Davon hatte ich auch schon gehört, hoffte nur auf einen konkreteren Termin. Das mit dem kostenlosen aufrüsten ist zwar gut und schön aber aus Erfahrung ist mir eine direkte deutsche Version lieber bevor ich nachher einen MischMasch habe - alles schon erlebt.


----------



## outsider1812 (4. Februar 2013)

Hallo!

Mal ne (vermutlich ganz blöde) Frage:

Ich hab mir die Panzer Corps Gold Edition geholt und sowohl das Hauptspiel als auch direkt im Anschluß daran die Grand Campaign 39-42 installiert.

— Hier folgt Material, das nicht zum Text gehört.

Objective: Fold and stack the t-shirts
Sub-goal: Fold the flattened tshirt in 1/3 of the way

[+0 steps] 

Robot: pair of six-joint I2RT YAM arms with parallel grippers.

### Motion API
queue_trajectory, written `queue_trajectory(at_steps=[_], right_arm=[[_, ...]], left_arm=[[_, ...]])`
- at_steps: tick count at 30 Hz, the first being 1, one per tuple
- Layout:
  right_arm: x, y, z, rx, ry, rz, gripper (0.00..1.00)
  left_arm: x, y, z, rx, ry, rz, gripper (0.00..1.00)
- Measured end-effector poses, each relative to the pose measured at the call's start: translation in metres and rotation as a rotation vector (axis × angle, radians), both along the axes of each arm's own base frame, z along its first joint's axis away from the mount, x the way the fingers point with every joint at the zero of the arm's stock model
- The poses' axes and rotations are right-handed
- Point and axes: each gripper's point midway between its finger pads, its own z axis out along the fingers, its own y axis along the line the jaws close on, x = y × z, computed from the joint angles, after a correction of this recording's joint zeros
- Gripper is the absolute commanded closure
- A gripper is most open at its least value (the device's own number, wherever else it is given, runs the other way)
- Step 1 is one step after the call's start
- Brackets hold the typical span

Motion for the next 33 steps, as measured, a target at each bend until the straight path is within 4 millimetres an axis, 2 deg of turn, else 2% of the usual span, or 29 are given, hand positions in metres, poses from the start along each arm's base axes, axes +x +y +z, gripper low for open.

Wo finde ich im Spielmenü nun die Grand Campaign? Fügt die sich nahtlos in die Hauptkampagne ein oder gibts da ne separate Schaltfläche für?
Finde da nämlich nichts explizites. Neben dem Tutorial habe ich die 4 Schaltflächen für die Hauptkampagne (Fall Weiß) sowie die drei (bereits schon im Handbuch für das Basisspiel erwähnten) anderen Kampagnen (Nach Osten, Sieg um jeden Preis, Für den Sieg).
Da ich wie gesagt alles "in einem Rutsch" installiert habe, weiß ich leider nicht, wie die Menuoberfläche ohne die Grand Campaign aussieht.

Wo also finde ich die zusätzlichen Kampagnen?


----------



## Gary (4. Februar 2013)

Da gibt es auf jeden Fall einen separaten Button, aktuellstes Patch wird glaube ich vorrausgesetzt - weiß nicht, wie das mit der Gold Version ist. Glaube in der dt. Version ist dieser in der Mitte (unter Panzerschule glaube ich) zu finden und im englischen rechts. (siehe Google-Bild)


----------